Friday, December 30, 2011

Merry Christmas & Happy New Year!

Sorry for the lack of updates lately! We have been super busy with holidays and of course, the weeks before Christmas with five year olds all day, is a little taxing!

We are currently at my sister's up in Pittsburgh, so, while I have my computer and pictures of yummy things I want to share, I do not have the recipes.

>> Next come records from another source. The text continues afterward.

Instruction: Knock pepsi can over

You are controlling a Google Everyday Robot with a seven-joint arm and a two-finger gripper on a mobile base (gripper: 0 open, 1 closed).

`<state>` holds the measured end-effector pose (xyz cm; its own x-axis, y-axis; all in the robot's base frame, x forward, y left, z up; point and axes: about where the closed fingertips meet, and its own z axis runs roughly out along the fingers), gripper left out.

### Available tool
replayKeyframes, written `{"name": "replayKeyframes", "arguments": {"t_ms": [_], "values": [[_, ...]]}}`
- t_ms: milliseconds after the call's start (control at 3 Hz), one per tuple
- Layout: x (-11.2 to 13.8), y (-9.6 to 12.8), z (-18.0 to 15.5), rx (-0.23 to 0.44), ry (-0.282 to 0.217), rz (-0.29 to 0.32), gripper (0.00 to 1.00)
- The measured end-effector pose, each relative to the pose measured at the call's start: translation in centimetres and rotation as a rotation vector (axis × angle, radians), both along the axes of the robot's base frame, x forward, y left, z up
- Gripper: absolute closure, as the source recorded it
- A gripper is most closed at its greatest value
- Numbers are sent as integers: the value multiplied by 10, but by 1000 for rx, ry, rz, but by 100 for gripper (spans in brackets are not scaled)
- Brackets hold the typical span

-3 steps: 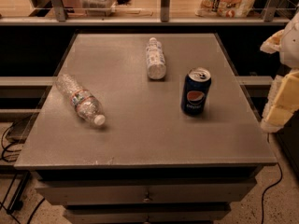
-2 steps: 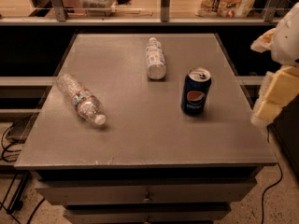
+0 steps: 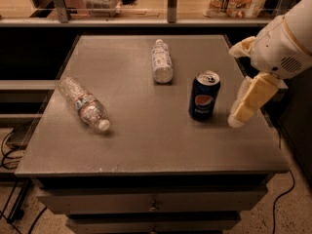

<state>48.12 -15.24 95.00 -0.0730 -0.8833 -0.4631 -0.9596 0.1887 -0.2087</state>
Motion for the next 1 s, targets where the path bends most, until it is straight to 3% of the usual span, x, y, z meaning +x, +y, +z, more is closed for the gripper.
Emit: {"name": "replayKeyframes", "arguments": {"t_ms": [333,667,1000], "values": [[18,20,-16,45,-31,5,0],[39,28,-33,39,-61,-27,0],[61,22,-45,19,-80,-79,0]]}}
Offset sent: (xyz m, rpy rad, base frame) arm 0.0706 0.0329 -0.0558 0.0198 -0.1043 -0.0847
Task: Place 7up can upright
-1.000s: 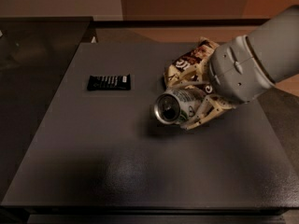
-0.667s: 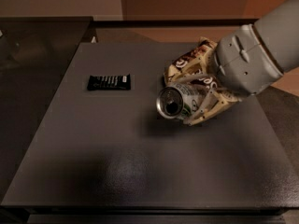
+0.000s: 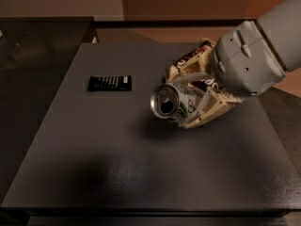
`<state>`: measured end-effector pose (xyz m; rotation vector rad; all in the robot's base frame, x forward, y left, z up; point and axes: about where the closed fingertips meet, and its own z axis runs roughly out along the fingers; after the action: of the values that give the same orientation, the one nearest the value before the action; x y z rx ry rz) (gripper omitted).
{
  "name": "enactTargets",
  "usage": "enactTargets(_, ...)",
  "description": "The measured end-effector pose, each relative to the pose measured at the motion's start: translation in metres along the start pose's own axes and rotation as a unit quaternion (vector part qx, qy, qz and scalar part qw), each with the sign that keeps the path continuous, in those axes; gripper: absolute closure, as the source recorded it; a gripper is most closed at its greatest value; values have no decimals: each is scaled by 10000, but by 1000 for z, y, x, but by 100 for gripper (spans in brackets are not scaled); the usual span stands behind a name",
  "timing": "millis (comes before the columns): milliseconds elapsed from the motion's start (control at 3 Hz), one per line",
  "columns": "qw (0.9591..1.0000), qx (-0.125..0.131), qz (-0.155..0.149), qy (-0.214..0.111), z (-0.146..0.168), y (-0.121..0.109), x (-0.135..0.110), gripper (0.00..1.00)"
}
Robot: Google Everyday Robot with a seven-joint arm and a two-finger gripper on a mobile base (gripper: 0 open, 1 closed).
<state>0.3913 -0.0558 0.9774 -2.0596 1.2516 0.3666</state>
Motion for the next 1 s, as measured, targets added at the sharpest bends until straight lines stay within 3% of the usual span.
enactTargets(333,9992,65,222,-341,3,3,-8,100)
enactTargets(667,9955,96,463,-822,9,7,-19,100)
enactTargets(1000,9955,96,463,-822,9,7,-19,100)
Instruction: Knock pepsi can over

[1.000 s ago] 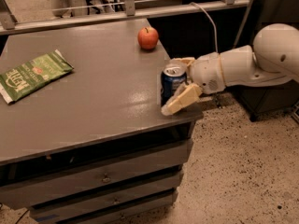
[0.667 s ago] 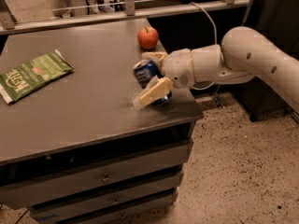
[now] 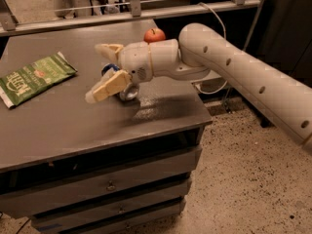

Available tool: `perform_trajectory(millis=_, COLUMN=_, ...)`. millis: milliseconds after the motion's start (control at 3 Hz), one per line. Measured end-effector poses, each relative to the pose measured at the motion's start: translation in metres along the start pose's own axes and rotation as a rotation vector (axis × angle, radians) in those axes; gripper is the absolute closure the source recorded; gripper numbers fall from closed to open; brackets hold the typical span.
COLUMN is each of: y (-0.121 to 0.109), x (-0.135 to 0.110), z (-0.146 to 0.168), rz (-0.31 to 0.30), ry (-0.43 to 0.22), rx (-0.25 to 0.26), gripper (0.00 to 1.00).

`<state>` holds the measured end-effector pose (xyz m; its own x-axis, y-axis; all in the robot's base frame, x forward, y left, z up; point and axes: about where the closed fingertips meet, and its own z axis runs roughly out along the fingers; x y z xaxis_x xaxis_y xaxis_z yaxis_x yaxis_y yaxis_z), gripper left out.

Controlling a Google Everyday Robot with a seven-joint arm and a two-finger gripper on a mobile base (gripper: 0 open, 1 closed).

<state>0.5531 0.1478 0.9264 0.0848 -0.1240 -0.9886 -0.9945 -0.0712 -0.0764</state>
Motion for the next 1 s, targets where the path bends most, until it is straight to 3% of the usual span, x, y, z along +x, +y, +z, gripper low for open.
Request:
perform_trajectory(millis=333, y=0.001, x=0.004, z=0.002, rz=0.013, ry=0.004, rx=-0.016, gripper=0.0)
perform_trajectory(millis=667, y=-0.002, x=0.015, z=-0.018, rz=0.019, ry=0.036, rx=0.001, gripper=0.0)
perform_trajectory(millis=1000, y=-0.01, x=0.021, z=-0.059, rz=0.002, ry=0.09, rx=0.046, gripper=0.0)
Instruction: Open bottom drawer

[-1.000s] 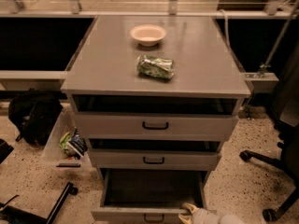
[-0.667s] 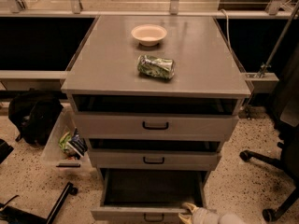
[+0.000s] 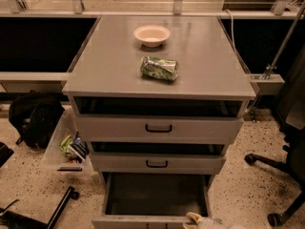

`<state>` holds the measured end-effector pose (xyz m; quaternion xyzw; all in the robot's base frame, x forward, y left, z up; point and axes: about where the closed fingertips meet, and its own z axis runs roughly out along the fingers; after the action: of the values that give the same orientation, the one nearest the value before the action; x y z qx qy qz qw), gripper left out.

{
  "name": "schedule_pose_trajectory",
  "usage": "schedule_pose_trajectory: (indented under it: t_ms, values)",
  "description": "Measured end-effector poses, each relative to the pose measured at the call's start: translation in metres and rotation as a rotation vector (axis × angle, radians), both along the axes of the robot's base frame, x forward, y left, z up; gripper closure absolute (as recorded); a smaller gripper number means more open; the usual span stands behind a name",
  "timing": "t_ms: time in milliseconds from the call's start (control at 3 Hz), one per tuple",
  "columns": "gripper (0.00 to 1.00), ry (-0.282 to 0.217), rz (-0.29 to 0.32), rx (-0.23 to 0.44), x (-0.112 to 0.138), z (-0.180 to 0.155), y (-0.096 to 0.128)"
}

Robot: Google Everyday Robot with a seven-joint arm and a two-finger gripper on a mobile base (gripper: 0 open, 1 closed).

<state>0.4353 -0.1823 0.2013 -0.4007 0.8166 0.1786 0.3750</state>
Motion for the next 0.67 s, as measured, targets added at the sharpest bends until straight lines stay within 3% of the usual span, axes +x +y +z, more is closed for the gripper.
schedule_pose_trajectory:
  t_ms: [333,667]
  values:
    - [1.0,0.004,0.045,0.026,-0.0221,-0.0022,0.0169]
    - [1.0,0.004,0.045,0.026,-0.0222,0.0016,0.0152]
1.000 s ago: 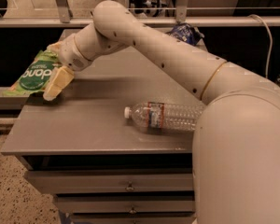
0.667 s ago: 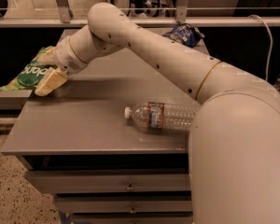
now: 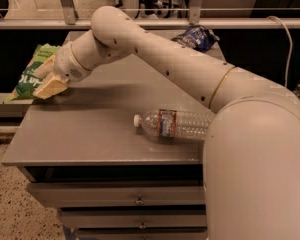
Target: Pick green rice chip bag
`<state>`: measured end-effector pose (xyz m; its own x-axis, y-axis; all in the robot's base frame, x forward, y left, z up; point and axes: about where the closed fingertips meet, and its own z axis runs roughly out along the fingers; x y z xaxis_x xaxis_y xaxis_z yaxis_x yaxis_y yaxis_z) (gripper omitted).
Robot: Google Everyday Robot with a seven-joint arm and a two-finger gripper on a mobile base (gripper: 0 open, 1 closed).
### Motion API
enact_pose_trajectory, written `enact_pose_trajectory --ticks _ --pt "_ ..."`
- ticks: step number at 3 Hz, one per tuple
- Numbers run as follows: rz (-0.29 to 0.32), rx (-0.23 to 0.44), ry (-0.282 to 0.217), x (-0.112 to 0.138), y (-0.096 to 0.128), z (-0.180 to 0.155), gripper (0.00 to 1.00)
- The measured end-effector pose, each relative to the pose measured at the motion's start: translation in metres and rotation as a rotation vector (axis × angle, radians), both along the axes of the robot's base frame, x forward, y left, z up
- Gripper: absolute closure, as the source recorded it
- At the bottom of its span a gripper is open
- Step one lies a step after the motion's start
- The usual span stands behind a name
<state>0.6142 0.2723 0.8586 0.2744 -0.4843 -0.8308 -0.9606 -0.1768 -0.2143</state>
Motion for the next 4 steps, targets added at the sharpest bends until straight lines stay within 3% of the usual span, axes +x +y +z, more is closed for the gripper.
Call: enact_pose_trajectory --ticks 1,2,4 --pt "-0.011 -0.001 -0.016 -0.001 -0.001 0.003 1.00" --pt "-0.039 -0.004 -0.051 0.002 -0.008 0.011 1.00" --pt "-0.184 -0.018 -0.226 0.035 -0.057 0.065 1.00"
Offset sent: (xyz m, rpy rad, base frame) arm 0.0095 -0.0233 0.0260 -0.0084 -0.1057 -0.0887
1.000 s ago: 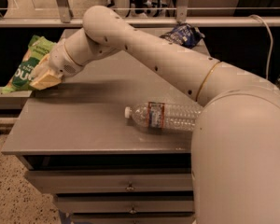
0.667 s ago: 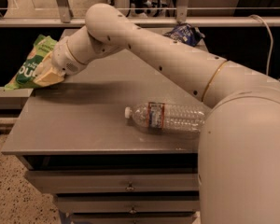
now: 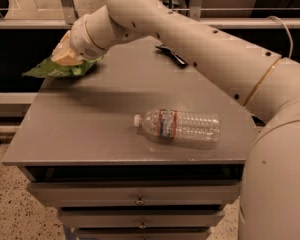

So, some awesome things to look forward to are: BETTER THAN OLIVE GARDEN Alfredo sauce, my famous meatballs (with approximate measurements, since I don't measure!) South Beach turkey Swedish meatballs (I prefer these over real Swedish meatballs,) sugar cookies with home made frosting, hamburger casserole (cheesy low-cal goodness!) and of course thats just the back log!

I am hoping for some new yummy recipes from my new cookbooks (I got the Weight Watcher's Power Food cookbook! Yeah!

I'm always better when I share my resolutions with others, so here they are:
1. Track my food each day, it's such a chore but I can do it!
2. Get exercise each day, no matter what it is.
3. Be positive!
4. Find some "me time" each week.
5. Be more patient.


So, Happy New Year, Happy eating and happy 2012!

Monday, December 12, 2011

Two-For-One Deal!

     At this time of year, who doesn't love a two-for-one deal? Ha! Well, you're getting one because I was too lazy to post one yesterday (and the power cord of my laptop is temperamental and has chosen not to work for the past few days.) 

     The two recipes tonight are Cheesy Broccoli Rice Casserole and Weekday Lasagna, both received a thumbs up by my test audience (however, I had to give Christopher the casserole without the broccoli!)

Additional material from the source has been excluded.